Why don’t they DO something?  Is there nothing to do? The truth is that there isn’t a whole lot to do, but often people pass up the opportunity to do something remunerative.  I can think of 2 examples.  One of my counterparts had difficulty finding daycare although she was willing to pay a fair wage.  I figured people would jump at the chance to work in a job that required the skills they actually had.  But no.  The babysitters quit after about 3 weeks and my counterpart was left scrambling.  She went through 4 of them in as many months.  Why, I asked her? They give reasons that fail to convince, like one who said she didn’t like taking care of boys. What my counterpart says is that people just want to eat.  When they have enough food, they quit.

Another example:  My host mom closed her rosquilla business when people stopped coming to work for her.  I’ve asked and learned she was a respected employer.  Candida says people just don’t want to work if they have enough.  There is no drive to earn more or get more or save for a stove or educate a child.

I used to be stumped by this.  Why, in a country with so few working opportunities, would someone pass up the chance to better themselves, but the explanation, I’m guessing is in the quotation above: the idea of gain is missing and with it the obligation or desire to strive.  Sitting on the curb all afternoon would drive most Westerners crazy; we are always up to something, making something happen, so that when nothing is happening we’re unhappy.  It doesn’t take too much to see the downside of that point of view, but once you’re brought up in it, it’s very hard to see the virtues of doing nothing.  Idleness gets you in the viscera.  This habitual doing of not much isn’t the same thing as being lazy (although Nicaraguans who have learned about striving use that word to describe others).  It’s about a difference in values.  Nicaraguan like this  aren’t into striving; they don’t feel compelled to produce.  They are OK, apparently, just living.
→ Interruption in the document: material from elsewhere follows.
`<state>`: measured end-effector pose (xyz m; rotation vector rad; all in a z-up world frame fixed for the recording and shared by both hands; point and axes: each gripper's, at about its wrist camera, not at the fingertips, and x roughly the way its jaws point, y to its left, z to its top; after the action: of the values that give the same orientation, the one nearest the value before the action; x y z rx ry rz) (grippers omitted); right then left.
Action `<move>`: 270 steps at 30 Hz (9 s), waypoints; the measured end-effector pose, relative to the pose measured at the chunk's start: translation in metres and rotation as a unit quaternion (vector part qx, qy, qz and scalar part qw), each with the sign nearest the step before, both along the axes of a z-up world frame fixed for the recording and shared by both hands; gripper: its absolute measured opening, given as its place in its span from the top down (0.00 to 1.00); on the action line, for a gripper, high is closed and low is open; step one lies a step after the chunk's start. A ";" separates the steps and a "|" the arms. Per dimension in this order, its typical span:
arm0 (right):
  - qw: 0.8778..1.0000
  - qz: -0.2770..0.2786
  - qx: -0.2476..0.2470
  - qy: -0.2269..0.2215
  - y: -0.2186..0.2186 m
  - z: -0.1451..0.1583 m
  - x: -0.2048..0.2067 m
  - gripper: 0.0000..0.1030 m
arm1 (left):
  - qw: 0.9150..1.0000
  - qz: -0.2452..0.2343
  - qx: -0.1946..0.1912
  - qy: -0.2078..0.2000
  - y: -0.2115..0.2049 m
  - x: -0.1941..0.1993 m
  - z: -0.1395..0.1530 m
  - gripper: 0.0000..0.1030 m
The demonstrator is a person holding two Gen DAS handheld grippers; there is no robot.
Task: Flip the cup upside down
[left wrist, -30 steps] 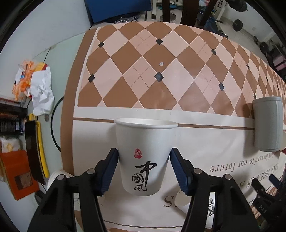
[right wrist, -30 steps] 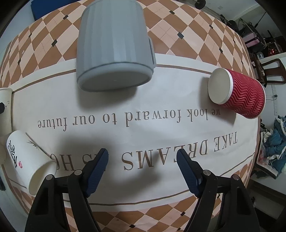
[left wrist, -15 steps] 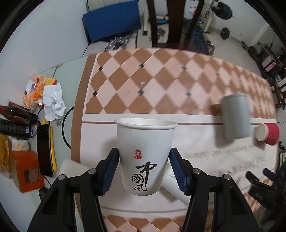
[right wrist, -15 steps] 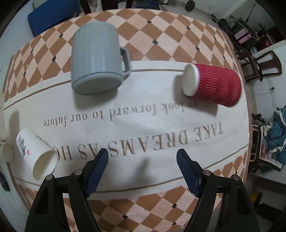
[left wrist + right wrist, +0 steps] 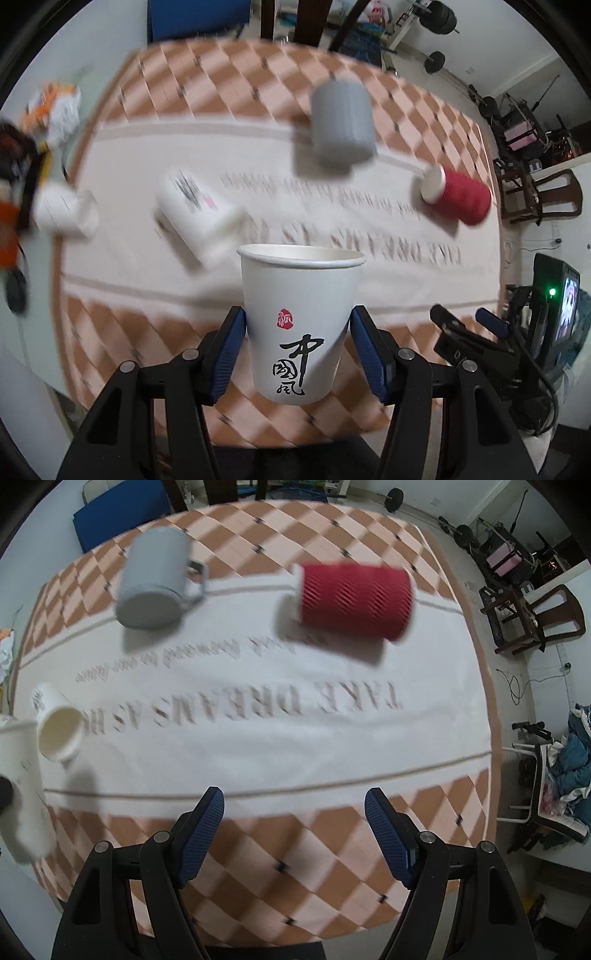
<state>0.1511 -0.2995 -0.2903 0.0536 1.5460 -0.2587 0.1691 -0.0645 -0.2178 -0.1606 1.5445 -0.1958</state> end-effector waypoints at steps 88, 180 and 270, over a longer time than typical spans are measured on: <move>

At a social get-together one volunteer named Molly, who was close to the end of her service, wondered out loud whether we are providing a benefit to the people in our communities by introducing them to the world of gain and striving, to the extent that we do that.  And we do do that indirectly if not directly.  For instance, I think Nica kids should read stories (which they do not; nobody reads or is read to) but when I encourage that I am introducing the longing and discontent that reading can bring, the dreaming, the prelude to striving. So Molly asked whether that’s a service, or whether people would be better left to life as they have lived it.  The longer that I’m here the more reasonable looks the life of non-striving, of not wanting too much.  I think such a life isn’t good for Nicaragua economically, but it might be good for the people.  Whatever, it will come to an end, with or without Peace Corps, in this globalized world, and that’s a little sad.

P.S.  After writing this I started paying particular attention to all the people who ARE working.  They are everywhere, selling something in the market, or walking from door to door with a bucket in arms or balanced on their heads, selling food.  They are trying to shine shoes with a home-made wooden bench they carry around to different locations, or they fix shoes in the market, or  they wash laundry (in my town the going rate is 12 pieces of clothing washed and hung out to dry for fifteen cents). So I want to be clear that we are not talking about lazy; we are talking about the end of work.  Nicaraguans know all about work to feed yourself and your family.

P.P.S. I just figured out how to add pictures!  This one is from last January.  Me on the ferry from Ometepe.  That’s a volcano in the back.  Great, huh?